Uncovering the Regional and Cell Specific Bioactivity of Injectable ECM Biomaterials in MI through Spatial and Single Nucleus Transcriptomics

Myocardial infarctions (MI) affect 805,000 people per year in the United States. To mitigate the pathological effects of MI, we have developed and investigated pro-reparative decellularized extracellular matrix (ECM) hydrogels. However, no one has ever utilized single cell and spatially resolved transcriptomics to further probe how ECM can elicit pro-repair in an MI model. Thus, we utilize spatial transcriptomics and single nucleus RNA sequencing (snRNAseq) to further delineate the regional and cell-specific bioactivity of decellularized ECM hydrogels.

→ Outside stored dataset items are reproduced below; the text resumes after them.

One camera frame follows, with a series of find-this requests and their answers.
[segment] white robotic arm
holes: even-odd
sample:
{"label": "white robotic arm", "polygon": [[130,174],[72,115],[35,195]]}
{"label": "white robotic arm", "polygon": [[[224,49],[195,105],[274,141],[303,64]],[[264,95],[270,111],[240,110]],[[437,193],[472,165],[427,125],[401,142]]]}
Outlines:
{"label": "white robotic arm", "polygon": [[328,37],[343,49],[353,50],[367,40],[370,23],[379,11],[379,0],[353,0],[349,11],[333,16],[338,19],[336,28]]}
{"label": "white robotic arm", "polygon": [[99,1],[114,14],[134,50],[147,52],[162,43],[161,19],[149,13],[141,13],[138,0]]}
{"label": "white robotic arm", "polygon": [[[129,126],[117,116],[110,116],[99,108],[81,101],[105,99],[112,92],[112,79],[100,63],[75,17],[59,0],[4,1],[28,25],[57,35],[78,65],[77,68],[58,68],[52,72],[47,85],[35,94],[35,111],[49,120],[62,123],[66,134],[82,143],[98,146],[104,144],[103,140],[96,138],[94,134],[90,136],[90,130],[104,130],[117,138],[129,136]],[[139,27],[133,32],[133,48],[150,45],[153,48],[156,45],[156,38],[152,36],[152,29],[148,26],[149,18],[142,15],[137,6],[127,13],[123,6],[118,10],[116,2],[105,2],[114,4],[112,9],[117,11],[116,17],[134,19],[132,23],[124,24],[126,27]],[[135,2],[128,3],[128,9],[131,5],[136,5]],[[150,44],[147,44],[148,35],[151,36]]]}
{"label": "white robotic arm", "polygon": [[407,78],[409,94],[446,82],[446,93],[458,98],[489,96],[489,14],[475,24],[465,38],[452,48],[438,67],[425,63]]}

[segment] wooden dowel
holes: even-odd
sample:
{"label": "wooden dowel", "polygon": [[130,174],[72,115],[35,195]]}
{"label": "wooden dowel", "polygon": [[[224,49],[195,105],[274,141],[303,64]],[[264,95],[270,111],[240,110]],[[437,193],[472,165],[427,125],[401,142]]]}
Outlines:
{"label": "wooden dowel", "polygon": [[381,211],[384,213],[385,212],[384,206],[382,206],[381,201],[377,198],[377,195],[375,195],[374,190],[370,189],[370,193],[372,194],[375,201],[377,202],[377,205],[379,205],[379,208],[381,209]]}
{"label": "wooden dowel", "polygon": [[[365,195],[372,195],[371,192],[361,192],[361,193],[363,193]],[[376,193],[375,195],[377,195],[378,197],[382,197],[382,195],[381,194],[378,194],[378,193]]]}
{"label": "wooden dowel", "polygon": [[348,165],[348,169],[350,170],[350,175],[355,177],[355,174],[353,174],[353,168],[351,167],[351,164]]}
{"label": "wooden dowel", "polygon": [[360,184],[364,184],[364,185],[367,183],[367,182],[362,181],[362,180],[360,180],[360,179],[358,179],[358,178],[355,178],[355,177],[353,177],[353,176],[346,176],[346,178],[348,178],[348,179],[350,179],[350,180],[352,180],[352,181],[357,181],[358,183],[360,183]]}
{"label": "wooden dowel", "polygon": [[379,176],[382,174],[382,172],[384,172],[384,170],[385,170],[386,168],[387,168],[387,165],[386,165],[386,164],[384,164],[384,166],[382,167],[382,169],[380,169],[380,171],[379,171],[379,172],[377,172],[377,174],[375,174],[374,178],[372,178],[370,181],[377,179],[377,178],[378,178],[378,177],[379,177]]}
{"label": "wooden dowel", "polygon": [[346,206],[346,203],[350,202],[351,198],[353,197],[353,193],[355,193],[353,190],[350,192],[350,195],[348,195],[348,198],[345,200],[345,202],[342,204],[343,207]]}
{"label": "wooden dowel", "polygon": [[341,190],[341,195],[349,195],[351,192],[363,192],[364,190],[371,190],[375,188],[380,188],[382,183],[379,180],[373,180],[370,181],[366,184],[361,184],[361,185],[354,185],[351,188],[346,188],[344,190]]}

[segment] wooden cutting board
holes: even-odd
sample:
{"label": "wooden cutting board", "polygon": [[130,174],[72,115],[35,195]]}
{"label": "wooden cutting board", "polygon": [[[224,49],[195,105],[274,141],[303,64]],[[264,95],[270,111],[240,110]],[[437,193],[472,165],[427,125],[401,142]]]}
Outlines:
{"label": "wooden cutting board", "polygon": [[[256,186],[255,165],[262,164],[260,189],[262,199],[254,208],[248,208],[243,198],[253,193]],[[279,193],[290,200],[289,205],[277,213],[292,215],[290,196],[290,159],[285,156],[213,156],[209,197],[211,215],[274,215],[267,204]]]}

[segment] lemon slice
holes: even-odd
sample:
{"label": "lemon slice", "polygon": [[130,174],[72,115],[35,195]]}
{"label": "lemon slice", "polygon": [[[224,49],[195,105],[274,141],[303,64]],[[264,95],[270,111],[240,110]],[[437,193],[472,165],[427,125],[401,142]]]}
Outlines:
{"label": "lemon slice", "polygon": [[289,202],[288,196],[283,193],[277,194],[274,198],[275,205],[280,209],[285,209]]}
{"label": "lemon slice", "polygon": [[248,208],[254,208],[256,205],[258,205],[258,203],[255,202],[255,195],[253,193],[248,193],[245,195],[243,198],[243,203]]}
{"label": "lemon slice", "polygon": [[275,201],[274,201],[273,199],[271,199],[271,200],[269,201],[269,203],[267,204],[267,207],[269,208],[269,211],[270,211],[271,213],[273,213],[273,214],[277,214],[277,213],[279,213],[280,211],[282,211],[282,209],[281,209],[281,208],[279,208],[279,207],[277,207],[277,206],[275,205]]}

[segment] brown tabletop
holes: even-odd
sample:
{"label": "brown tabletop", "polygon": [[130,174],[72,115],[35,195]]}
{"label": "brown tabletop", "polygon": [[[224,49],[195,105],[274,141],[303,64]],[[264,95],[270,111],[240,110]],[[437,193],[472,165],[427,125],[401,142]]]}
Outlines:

ECM hydrogel subacute treatment induced cardiac resident macrophage preservation, fibroblast activation, increased vasculature development, and a cardiomyocyte development program. Similar findings of cardiomyocyte and vasculature development, alongside fibroblast development was found for chronic treatment. Thus, we depict the pro-reparative nature of decellularized ECM hydrogels on cardiac cell types and elucidate previously undiscovered therapeutic pathways, further demonstrating ECM’s potential as an MI therapy. Gene expression profiling of 10x Genomic Chromium single nucleus RNA-Seq or Visium spatial transcriptomics from the left ventricular myocardium ornshort axis sections on injured Sprague Dawley female rats (225-250 g). Injuries include I/R (35 minutes of ischemia followed by reperfusion).